_WHAT THE EXERCISE ASKS_
Pick each line containing the word "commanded" out of the data below.

========

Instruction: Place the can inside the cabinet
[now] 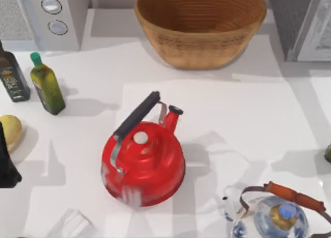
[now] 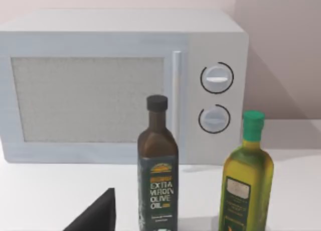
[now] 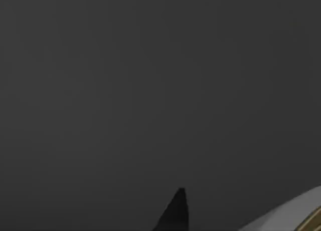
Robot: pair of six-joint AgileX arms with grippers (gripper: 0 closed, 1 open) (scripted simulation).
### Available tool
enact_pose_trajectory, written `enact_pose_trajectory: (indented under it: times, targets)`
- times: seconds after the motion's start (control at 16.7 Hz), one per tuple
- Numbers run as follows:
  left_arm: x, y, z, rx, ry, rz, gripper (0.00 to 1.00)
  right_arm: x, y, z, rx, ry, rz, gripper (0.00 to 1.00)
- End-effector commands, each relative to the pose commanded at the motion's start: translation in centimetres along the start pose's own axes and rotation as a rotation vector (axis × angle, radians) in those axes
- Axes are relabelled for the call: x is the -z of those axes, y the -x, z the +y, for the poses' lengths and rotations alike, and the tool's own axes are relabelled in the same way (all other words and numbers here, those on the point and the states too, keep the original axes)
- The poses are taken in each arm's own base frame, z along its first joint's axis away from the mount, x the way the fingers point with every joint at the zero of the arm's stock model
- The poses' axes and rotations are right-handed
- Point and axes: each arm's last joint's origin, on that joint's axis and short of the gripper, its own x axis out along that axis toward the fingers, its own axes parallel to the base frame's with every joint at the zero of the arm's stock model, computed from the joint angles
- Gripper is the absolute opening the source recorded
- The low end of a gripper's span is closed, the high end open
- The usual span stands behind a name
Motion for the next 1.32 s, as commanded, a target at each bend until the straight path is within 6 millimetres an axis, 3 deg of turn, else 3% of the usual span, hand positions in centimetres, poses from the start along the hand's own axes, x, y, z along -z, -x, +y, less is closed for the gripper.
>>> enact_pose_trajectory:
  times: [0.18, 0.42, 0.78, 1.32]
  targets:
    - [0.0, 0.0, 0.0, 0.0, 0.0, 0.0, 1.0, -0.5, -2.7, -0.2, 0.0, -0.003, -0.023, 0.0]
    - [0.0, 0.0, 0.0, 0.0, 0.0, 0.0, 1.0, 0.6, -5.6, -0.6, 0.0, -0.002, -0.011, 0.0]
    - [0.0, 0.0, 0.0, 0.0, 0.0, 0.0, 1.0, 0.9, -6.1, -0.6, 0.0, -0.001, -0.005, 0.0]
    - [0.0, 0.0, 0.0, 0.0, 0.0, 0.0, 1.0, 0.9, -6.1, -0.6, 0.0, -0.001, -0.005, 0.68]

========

_TASK ANSWER_
- End-effector commands, each relative to the pose commanded at the motion's start: translation in centimetres along the start pose's own axes and rotation as a rotation vector (axis × angle, radians) in those axes
Motion for the next 1.32 s, as commanded, a target at each bend until the straight path is within 6 millimetres an axis, 3 deg of turn, else 3% of the usual span, hand positions in centimetres, poses from the start along the hand's own axes, x, y, z along -z, -x, +y, less is closed for the gripper.

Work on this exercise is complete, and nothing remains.